After about an hour, she wrote, “You’re probably the last person I spoke to, and you made me very happy.” She wrote nothing more. I messaged her and checked Reddit compulsively for days, but I never heard from her or saw her active on Reddit again.

Three months ago, my partner and I lost our beloved Kuma to terminal illness. After that, r/cats became too painful to purr-use. (Even amid tragedy, I can’t help myself.) Gradually, I stopped visiting most of my pinned subreddits. Today—around eleven months after the start of this journey—I declare my year of Reddit and relaxation over. Although truth be told, this past year wasn’t really relaxing at all.

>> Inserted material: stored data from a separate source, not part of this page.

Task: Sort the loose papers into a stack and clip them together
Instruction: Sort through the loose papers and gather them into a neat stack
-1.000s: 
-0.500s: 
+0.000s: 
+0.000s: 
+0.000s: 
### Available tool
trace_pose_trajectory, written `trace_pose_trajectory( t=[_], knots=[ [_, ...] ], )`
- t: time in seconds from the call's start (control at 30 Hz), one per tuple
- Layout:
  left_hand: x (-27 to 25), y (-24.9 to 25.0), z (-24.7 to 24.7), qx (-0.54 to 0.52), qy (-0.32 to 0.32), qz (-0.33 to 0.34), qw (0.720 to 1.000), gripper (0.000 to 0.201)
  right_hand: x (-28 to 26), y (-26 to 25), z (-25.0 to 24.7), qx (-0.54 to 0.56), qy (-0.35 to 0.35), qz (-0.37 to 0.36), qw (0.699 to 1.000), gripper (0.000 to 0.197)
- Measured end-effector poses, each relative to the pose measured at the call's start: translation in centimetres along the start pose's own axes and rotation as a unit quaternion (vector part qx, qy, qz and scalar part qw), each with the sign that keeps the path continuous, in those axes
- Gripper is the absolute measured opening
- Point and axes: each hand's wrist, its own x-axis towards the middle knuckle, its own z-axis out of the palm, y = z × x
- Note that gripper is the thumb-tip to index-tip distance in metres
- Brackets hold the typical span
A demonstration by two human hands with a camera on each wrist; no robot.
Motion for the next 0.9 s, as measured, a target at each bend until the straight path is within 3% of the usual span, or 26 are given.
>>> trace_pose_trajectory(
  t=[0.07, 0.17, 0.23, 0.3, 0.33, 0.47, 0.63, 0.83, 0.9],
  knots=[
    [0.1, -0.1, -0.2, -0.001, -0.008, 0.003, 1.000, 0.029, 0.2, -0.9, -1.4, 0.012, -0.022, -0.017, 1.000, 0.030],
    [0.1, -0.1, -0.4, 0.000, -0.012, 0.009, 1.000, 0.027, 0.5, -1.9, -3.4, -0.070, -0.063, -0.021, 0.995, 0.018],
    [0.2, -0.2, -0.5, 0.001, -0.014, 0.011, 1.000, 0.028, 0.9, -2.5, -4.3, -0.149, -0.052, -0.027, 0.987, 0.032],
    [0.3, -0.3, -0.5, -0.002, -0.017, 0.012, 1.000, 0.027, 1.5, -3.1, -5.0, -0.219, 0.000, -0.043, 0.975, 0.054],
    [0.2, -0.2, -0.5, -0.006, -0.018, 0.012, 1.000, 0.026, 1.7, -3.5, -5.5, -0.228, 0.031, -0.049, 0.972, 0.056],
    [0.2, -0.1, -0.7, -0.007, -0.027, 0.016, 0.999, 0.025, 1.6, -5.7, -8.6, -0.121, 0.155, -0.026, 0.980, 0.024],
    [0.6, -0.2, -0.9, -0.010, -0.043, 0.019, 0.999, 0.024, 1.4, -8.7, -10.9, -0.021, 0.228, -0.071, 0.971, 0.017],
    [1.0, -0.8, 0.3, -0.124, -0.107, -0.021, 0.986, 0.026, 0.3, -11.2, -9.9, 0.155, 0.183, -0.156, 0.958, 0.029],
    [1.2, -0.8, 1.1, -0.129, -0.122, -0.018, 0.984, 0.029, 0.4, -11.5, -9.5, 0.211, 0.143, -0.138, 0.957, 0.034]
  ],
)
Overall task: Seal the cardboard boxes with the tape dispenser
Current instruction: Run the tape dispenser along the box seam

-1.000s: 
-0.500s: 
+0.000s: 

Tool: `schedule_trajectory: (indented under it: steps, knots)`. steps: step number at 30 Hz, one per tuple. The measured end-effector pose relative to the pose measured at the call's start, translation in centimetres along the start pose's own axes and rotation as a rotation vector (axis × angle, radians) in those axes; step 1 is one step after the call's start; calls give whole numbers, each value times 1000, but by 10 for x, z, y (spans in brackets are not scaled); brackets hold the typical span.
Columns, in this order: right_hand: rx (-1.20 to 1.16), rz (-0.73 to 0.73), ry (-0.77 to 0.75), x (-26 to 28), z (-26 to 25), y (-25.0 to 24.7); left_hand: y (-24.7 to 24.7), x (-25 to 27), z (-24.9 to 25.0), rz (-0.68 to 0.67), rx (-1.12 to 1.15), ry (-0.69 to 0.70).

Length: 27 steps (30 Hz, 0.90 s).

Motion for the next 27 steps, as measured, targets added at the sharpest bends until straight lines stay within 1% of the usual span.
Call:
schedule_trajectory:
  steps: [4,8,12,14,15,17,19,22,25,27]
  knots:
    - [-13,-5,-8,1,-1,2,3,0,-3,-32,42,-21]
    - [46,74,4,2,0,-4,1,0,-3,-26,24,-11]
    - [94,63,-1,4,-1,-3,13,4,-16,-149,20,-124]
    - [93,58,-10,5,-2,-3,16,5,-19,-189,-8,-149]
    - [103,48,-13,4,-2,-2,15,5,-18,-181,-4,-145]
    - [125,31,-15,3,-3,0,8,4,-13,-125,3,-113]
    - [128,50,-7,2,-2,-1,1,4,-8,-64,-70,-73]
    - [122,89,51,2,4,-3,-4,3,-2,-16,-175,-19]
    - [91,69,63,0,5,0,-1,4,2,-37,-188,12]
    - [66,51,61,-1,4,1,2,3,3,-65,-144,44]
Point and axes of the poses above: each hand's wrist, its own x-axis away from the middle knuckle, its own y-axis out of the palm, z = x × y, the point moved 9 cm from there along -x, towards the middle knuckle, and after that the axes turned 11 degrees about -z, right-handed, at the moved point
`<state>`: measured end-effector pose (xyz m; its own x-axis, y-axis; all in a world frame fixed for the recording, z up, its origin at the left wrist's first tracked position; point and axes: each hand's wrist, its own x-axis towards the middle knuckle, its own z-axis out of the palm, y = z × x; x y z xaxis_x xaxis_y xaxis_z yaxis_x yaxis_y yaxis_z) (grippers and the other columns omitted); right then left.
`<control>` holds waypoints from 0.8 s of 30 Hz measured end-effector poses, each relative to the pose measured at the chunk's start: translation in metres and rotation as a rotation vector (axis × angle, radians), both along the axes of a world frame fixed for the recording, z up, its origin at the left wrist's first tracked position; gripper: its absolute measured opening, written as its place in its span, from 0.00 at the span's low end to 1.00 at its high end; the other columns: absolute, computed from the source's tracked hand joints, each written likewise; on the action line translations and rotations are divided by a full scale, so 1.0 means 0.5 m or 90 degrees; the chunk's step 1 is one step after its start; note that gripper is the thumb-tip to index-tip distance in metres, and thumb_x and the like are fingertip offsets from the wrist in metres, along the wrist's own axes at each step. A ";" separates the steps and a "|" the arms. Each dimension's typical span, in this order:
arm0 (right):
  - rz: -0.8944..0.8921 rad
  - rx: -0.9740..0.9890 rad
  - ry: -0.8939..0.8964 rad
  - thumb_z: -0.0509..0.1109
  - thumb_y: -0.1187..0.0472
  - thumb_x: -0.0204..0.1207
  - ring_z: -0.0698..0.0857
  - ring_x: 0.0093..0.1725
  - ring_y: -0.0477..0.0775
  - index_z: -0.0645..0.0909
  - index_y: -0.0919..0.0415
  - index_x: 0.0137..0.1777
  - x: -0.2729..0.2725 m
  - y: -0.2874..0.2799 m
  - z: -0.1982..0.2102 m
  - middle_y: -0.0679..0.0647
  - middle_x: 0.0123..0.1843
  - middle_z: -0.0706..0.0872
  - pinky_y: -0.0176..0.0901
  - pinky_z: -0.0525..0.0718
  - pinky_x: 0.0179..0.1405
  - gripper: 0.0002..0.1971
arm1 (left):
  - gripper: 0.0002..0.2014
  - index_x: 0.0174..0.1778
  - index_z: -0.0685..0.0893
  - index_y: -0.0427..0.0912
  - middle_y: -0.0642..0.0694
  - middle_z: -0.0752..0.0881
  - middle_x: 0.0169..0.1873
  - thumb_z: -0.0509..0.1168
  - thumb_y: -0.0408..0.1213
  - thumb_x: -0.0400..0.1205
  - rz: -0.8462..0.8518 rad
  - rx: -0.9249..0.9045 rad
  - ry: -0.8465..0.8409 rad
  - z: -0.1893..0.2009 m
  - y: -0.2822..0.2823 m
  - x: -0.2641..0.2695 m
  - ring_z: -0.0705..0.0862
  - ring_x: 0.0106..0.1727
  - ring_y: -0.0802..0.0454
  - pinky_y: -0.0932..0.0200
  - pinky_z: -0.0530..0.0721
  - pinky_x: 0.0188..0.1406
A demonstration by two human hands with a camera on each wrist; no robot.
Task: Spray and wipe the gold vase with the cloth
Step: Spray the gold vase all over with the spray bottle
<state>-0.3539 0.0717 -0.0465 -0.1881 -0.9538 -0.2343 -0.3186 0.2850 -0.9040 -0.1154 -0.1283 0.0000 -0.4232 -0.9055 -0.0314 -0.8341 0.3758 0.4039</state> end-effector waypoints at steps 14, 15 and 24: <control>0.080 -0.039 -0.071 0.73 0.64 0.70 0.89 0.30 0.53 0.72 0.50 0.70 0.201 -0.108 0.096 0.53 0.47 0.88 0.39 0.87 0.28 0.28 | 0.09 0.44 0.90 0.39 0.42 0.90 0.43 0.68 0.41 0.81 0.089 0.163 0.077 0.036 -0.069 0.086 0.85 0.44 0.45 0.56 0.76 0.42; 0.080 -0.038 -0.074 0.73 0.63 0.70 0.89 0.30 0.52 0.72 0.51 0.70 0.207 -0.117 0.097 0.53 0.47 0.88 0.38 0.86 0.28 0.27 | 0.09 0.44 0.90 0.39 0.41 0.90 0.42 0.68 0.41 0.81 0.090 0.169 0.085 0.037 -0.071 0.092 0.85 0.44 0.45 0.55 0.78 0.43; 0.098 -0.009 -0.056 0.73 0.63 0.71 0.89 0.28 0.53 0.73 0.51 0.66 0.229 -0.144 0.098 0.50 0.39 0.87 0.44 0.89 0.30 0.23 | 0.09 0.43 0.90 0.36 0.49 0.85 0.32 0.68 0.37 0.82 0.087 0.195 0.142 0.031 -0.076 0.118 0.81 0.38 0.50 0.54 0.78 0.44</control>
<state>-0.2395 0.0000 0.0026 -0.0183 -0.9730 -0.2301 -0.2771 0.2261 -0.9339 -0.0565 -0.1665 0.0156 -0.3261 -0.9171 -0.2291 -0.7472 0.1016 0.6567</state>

Yet over the course of this year, I learned to trust that I could find kindness and reason among strangers. And that is something significant in these times. I also learned from Kafka’s mom that in addition to my work as a university instructor, I needed to provide more concrete help to others, which factored into my decisions to start volunteering again and launch my interview podcast, A Real Affliction: BPD, Culture, and Stigma.

TLDR: You can find good, intelligent people everywhere, even on social media. And they can move you to become a better person.